True and Fair has called for firms to publish the fund’s holdings online, at least quarterly, and for factsheets to list active share along with a total cost of investing number, so investors can best judge the balance between cost, risk and return.

Meanwhile, Dan Attwood, proposition manager of retail index funds at LGIM, said there has been a growing demand for index funds as investors look for ways to protect their client’s portfolios in turbulent market conditions.

He said: “What is driving growth of index funds are the benefits for an investment strategy, they allow flexibility – they are easy to change allocation and exposure.
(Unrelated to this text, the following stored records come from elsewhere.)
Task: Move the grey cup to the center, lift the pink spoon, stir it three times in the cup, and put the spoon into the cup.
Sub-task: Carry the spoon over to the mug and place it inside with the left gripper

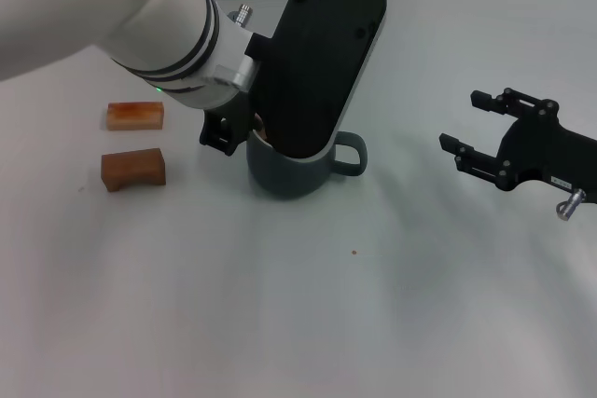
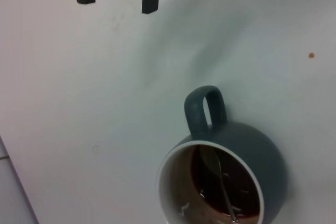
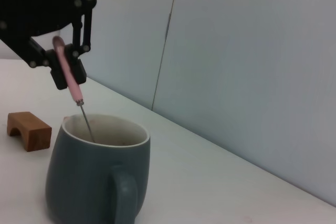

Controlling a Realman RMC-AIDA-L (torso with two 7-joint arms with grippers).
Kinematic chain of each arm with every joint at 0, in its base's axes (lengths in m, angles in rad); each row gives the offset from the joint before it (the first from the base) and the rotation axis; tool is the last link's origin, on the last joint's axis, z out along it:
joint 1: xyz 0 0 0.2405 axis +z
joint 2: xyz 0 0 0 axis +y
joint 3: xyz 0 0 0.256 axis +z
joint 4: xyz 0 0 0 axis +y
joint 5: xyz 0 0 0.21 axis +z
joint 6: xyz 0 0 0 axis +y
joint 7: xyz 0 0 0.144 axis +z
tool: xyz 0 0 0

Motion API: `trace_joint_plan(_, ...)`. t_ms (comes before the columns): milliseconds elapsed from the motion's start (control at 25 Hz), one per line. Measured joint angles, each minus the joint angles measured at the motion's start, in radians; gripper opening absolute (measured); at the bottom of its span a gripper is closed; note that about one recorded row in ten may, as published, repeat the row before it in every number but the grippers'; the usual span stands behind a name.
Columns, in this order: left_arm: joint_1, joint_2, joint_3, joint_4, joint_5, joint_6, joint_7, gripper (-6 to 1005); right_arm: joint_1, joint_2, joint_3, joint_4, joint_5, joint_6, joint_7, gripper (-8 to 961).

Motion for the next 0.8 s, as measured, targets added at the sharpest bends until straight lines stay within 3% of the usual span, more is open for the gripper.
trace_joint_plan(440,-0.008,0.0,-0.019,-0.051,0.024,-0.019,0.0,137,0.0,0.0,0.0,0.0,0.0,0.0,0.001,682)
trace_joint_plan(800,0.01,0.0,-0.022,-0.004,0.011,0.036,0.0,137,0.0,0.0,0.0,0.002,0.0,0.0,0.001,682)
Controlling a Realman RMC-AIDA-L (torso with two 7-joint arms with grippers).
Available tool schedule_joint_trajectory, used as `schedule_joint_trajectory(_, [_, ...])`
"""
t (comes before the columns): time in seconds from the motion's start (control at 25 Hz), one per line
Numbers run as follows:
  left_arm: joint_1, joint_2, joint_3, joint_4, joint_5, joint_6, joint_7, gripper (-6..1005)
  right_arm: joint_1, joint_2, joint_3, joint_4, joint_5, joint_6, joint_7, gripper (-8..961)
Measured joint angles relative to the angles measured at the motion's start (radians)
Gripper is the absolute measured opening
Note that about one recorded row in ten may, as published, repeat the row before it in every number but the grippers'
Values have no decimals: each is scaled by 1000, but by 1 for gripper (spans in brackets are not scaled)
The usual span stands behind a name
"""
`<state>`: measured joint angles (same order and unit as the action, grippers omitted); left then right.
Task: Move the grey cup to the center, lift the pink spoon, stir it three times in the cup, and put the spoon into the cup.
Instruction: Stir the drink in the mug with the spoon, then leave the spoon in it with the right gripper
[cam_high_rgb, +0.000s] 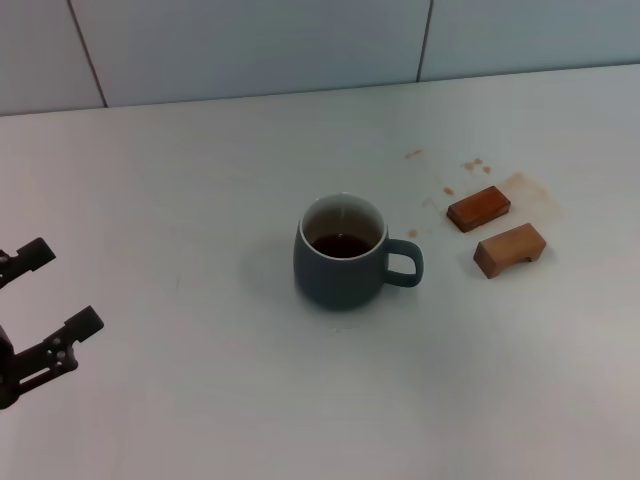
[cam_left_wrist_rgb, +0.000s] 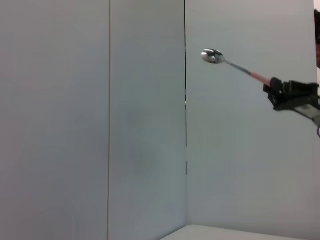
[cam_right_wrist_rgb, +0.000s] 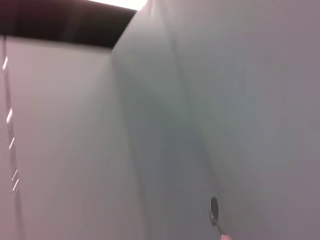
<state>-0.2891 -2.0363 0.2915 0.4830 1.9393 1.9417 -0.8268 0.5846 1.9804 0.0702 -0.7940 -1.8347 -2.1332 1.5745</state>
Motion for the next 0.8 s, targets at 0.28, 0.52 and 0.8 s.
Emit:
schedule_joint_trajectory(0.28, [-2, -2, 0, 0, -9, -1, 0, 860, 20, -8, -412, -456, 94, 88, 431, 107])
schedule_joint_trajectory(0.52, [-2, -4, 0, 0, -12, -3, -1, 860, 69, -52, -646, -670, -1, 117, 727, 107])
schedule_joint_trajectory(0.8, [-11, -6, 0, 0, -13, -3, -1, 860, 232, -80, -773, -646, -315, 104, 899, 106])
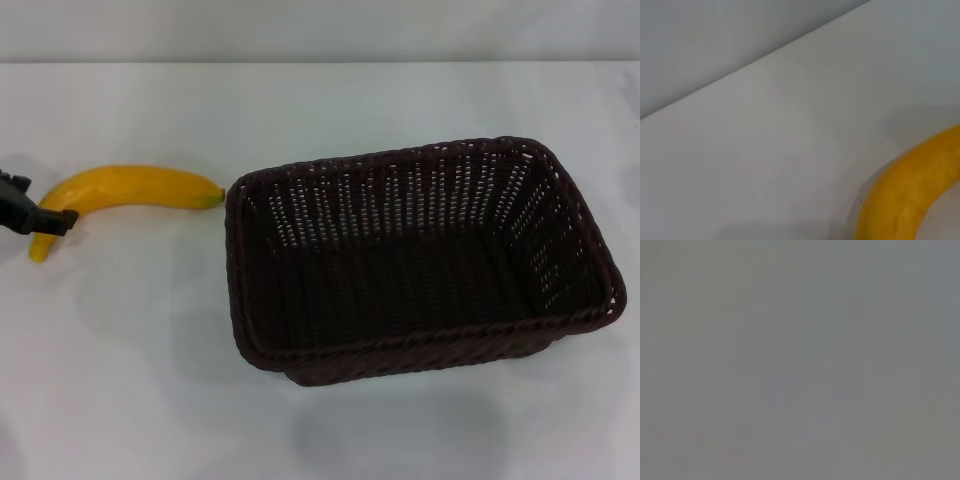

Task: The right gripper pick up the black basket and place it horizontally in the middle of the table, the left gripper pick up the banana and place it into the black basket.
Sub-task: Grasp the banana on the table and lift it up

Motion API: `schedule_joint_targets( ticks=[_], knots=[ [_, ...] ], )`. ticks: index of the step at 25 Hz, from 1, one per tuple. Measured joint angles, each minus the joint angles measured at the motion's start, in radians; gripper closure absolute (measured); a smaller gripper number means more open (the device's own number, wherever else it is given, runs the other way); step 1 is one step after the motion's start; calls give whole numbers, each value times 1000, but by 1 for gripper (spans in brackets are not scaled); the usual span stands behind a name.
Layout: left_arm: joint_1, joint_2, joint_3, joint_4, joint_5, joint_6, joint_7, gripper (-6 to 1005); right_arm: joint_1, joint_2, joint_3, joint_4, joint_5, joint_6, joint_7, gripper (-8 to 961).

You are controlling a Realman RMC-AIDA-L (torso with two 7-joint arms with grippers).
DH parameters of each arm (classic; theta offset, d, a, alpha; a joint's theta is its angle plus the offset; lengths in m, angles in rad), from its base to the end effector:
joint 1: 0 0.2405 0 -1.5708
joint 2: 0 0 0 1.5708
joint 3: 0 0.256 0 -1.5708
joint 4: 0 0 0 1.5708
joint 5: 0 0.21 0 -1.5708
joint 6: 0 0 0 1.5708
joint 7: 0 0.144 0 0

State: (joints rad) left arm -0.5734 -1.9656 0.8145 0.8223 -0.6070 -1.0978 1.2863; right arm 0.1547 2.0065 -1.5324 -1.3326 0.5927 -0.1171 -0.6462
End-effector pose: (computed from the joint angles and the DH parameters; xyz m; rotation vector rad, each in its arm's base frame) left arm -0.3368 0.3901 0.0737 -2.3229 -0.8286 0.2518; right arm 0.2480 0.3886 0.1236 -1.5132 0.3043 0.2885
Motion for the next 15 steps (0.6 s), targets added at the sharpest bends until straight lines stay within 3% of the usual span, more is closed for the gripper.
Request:
schedule_joint_targets(
  ticks=[8, 11, 15],
  knots=[
    [-6, 0, 0, -28, -16, 26, 12, 212, 2, 0, -1, -1, -3, 4, -3, 92],
    [-8, -2, 0, -43, -18, 44, 13, 443, 2, 0, -1, -1, -4, 9, -3, 92],
    [-15, -3, -1, -59, -20, 62, 15, 489, 1, 0, -1, -1, -4, 10, -3, 92]
  ],
)
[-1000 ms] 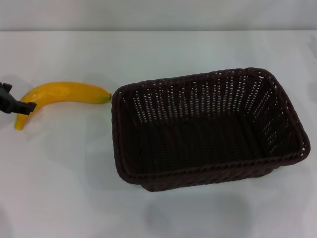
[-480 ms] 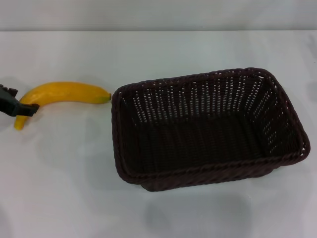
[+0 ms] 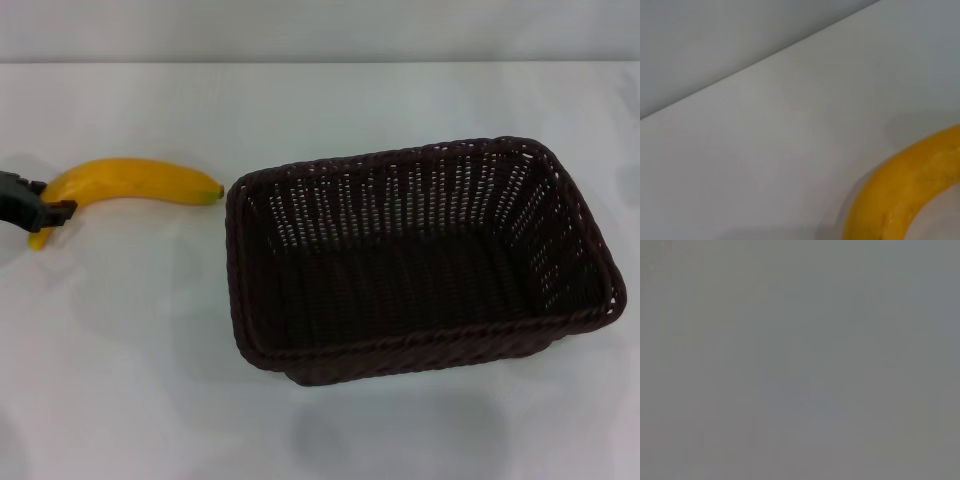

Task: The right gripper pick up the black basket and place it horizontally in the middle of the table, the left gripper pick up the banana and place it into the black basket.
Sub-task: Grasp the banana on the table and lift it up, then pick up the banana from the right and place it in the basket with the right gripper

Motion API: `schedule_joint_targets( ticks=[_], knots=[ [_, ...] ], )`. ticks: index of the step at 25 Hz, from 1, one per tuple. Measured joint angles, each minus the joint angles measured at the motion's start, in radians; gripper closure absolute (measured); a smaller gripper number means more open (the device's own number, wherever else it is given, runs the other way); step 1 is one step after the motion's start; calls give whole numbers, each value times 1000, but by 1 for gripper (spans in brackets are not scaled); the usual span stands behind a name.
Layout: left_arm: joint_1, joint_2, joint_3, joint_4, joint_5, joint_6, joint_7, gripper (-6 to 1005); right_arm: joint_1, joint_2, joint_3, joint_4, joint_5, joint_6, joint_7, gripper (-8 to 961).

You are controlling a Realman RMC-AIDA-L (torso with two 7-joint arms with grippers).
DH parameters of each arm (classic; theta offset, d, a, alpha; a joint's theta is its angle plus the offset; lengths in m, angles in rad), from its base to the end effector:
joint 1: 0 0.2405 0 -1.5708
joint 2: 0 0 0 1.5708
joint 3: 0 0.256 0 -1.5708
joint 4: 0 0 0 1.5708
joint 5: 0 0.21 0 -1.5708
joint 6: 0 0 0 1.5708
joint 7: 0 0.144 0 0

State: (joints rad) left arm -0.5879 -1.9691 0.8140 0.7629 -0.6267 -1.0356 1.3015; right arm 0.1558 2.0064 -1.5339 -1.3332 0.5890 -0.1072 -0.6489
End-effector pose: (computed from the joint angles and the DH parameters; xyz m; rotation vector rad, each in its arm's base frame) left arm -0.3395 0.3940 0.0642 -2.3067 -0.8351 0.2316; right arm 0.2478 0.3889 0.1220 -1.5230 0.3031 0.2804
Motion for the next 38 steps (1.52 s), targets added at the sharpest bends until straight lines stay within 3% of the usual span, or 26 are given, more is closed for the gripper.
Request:
schedule_joint_targets(
  ticks=[9, 18, 25, 32, 38],
  knots=[
    [23, -12, 1, 55, -54, -7, 8, 569, -1, 0, 0, 7, 0, 0, 0, 91],
    [126, -56, 1, 357, -98, -108, -36, 570, 0, 0, 5, 8, 0, -4, 0, 91],
    [185, -74, 0, 563, -150, -184, -87, 568, 4, 0, 8, 9, -1, -9, -1, 91],
    [199, -94, 0, 721, -164, -253, -125, 535, 4, -1, 8, 10, -2, -11, -2, 91],
    [179, -95, 12, 881, -273, -396, -189, 507, 10, -2, 7, 9, -2, -11, -2, 91]
  ],
)
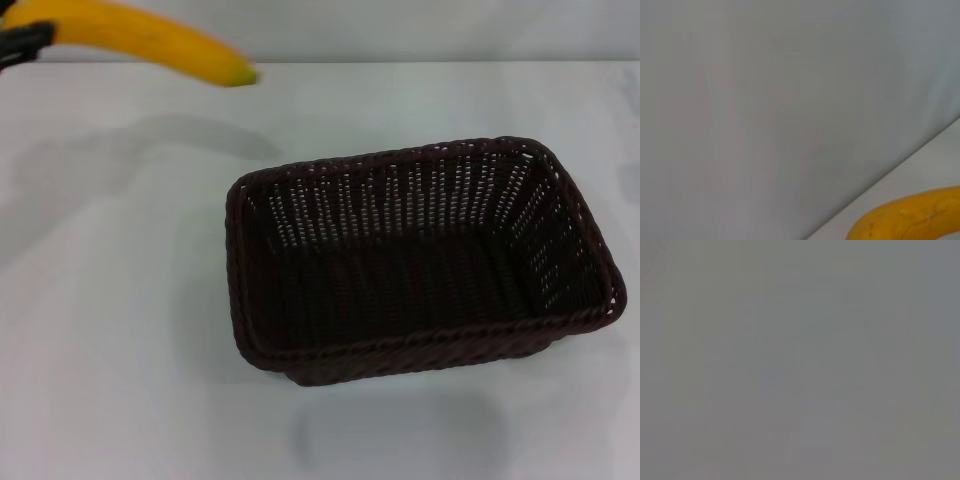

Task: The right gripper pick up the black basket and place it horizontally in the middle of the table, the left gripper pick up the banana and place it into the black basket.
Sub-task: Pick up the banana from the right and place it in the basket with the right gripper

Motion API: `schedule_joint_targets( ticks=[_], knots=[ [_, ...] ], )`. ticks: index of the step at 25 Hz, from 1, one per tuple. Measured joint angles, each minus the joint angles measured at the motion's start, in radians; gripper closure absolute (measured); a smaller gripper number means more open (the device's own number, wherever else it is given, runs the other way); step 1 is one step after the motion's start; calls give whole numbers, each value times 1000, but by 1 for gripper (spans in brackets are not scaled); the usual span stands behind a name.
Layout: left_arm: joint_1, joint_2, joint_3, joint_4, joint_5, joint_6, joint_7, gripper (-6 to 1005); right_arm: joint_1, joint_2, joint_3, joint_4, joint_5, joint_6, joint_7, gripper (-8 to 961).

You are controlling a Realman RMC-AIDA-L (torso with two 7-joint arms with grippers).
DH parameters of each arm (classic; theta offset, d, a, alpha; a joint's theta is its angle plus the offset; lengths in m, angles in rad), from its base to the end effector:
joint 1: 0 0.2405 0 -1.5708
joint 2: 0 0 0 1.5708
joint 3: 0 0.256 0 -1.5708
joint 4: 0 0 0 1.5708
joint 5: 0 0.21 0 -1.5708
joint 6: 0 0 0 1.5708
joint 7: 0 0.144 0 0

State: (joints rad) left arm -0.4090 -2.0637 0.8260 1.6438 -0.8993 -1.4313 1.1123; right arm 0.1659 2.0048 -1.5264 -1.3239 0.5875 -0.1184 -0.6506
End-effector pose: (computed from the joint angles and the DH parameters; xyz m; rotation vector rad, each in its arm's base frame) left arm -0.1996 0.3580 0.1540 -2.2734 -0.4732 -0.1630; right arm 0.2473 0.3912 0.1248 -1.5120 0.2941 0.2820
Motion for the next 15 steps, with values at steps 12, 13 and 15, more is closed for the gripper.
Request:
schedule_joint_targets(
  ticks=[12, 13, 15],
  knots=[
    [-132, -13, 306, -116, -95, -14, -136, 449, 16, -1, 1, -8, -2, -14, -8, 92],
    [-146, -13, 341, -143, -100, 10, -144, 445, 16, -1, 1, -8, -2, -14, -8, 92],
    [-165, -13, 372, -177, -108, 30, -149, 435, 15, -1, 2, -9, -2, -14, -23, 92]
  ],
)
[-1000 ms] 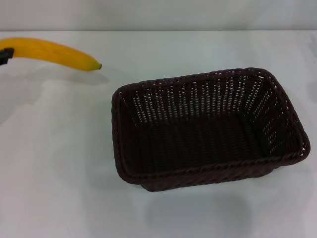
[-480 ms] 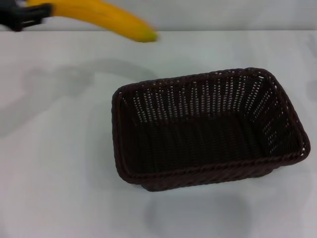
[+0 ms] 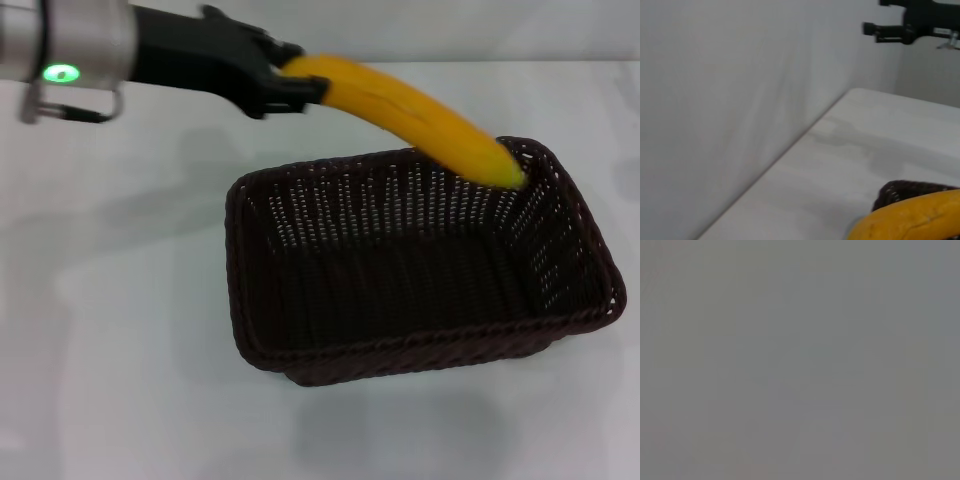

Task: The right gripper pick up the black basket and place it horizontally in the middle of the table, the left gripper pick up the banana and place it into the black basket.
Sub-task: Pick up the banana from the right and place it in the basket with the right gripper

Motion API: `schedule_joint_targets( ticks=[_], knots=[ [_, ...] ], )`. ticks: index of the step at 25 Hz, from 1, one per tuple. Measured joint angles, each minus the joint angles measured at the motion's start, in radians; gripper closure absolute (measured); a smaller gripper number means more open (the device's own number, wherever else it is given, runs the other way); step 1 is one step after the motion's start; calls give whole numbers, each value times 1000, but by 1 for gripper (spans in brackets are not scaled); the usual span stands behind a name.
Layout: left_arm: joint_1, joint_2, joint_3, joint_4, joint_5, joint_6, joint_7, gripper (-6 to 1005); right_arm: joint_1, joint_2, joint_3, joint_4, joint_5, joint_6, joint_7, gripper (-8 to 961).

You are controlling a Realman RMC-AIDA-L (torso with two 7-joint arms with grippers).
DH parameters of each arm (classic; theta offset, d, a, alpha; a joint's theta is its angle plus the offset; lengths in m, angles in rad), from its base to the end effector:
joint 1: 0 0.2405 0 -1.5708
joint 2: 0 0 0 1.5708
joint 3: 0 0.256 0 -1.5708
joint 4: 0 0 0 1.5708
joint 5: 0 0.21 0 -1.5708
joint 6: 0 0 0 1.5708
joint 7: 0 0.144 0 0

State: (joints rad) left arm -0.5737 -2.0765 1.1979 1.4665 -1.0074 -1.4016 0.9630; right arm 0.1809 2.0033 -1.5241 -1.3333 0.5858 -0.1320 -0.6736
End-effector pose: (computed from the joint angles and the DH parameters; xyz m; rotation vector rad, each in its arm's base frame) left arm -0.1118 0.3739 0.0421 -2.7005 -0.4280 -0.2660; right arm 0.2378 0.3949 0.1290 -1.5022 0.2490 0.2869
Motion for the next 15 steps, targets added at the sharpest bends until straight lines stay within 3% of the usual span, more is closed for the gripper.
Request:
schedule_joint_targets(
  ticks=[5, 9, 15],
  knots=[
    [-23, -4, 35, -74, -65, 44, 8, 411, -2, 0, 2, 4, 0, 0, -4, 93],
    [11, -4, 38, -60, -104, 64, 39, 379, -2, 0, 36, -2, 7, 31, 5, 93],
    [124, -2, 7, -10, -182, 79, 118, 270, 51, 0, 224, -42, 23, 299, 56, 94]
  ],
)
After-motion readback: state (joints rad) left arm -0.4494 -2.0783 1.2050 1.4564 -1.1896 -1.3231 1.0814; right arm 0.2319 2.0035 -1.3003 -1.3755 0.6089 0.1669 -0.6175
They provide simplicity and market return, peace of mind that it will perform, and of course low cost.”

The comments came as research revealed that the number of closet trackers, which charge active fees but mimic a benchmark, has more than doubled over the past 12 months, from eight to 17 funds.

According to data from the Investment Association, index funds account for £103bn in AUM and represent 10.5 per cent of the retail fund market.

Adviser View

Matthew Bird, investment adviser at Gwent-based Seer Green Financial Planning, said: “The average fund should match a tracker but it charges more than a tracker, so in the long run investors will do worse by virtue of the high fees.”